═════ EXERCISE DATA
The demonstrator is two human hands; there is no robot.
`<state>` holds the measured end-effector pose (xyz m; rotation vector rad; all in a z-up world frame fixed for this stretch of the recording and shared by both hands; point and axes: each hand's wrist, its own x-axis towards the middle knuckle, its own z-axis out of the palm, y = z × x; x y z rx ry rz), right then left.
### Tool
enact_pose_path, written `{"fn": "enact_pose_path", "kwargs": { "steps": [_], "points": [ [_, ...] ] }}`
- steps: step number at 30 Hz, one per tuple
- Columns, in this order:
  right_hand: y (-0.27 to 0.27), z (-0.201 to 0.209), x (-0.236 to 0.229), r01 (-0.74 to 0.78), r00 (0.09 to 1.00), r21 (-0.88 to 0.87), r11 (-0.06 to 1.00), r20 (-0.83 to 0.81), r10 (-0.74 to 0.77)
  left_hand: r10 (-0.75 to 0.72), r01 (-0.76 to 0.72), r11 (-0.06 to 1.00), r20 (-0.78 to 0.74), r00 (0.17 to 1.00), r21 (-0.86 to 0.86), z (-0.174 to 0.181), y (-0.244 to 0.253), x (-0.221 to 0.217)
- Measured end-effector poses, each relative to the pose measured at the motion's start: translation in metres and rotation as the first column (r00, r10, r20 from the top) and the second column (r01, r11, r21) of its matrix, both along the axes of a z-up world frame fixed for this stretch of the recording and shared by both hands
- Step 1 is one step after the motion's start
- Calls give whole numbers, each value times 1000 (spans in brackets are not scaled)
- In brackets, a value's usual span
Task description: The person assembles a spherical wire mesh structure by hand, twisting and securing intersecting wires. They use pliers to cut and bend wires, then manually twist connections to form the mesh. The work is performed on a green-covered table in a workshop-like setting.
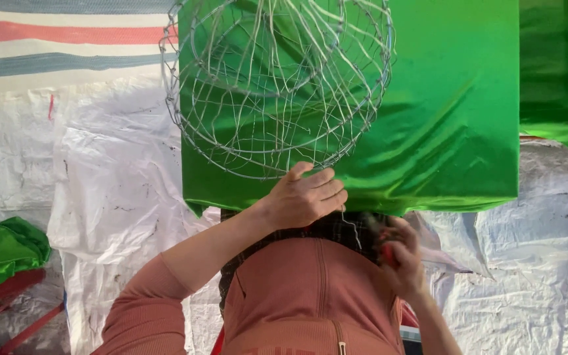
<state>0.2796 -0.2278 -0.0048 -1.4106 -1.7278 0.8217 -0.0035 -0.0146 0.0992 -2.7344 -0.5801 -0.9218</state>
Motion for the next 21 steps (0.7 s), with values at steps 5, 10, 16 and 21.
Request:
{"fn": "enact_pose_path", "kwargs": {
  "steps": [5, 10, 16, 21],
  "points": [
    [18, 40, -51, 17, 1000, 118, 993, -29, -13, 23, -20, 999, 74, 997, -34, 13, 2, 8],
    [27, 32, -59, 131, 988, 287, 949, 43, -149, 35, -28, 998, 119, 992, -56, 19, 4, 10],
    [34, 19, -64, 176, 943, 426, 887, 186, -276, 46, -33, 996, 151, 988, -85, 9, -1, 16],
    [45, 7, -67, 214, 846, 667, 714, 239, -476, 89, -42, 985, 280, 956, -169, -10, -7, 24]
  ]
}}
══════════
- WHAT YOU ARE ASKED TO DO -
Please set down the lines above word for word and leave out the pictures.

- SOLUTION TO THIS TASK -
The demonstrator is two human hands; there is no robot.
`<state>` holds the measured end-effector pose (xyz m; rotation vector rad; all in a z-up world frame fixed for this stretch of the recording and shared by both hands; point and axes: each hand's wrist, its own x-axis towards the middle knuckle, its own z-axis out of the palm, y = z × x; x y z rx ry rz), right then left.
### Tool
enact_pose_path, written `{"fn": "enact_pose_path", "kwargs": { "steps": [_], "points": [ [_, ...] ] }}`
- steps: step number at 30 Hz, one per tuple
- Columns, in this order:
  right_hand: y (-0.27 to 0.27), z (-0.201 to 0.209), x (-0.236 to 0.229), r01 (-0.74 to 0.78), r00 (0.09 to 1.00), r21 (-0.88 to 0.87), r11 (-0.06 to 1.00), r20 (-0.83 to 0.81), r10 (-0.74 to 0.77)
  left_hand: r10 (-0.75 to 0.72), r01 (-0.76 to 0.72), r11 (-0.06 to 1.00), r20 (-0.78 to 0.74), r00 (0.17 to 1.00), r21 (-0.86 to 0.86), z (-0.174 to 0.181), y (-0.244 to 0.253), x (-0.221 to 0.217)
- Measured end-effector poses, each relative to the pose measured at the motion's start: translation in metres and rotation as the first column (r00, r10, r20 from the top) and the second column (r01, r11, r21) of its matrix, both along the axes of a z-up world frame fixed for this stretch of the recording and shared by both hands
- Step 1 is one step after the motion's start
- Calls give whole numbers, each value times 1000 (spans in brackets are not scaled)
- In brackets, a value's usual span
Task description: The person assembles a spherical wire mesh structure by hand, twisting and securing intersecting wires. They use pliers to cut and bend wires, then manually twist connections to form the mesh. The work is performed on a green-covered table in a workshop-like setting.
<state>0.2796 -0.2278 -0.0048 -1.4106 -1.7278 0.8217 -0.0035 -0.0146 0.0992 -2.7344 -0.5801 -0.9218</state>
Motion for the next 21 steps (0.7 s), with values at steps 5, 10, 16 and 21.
Request:
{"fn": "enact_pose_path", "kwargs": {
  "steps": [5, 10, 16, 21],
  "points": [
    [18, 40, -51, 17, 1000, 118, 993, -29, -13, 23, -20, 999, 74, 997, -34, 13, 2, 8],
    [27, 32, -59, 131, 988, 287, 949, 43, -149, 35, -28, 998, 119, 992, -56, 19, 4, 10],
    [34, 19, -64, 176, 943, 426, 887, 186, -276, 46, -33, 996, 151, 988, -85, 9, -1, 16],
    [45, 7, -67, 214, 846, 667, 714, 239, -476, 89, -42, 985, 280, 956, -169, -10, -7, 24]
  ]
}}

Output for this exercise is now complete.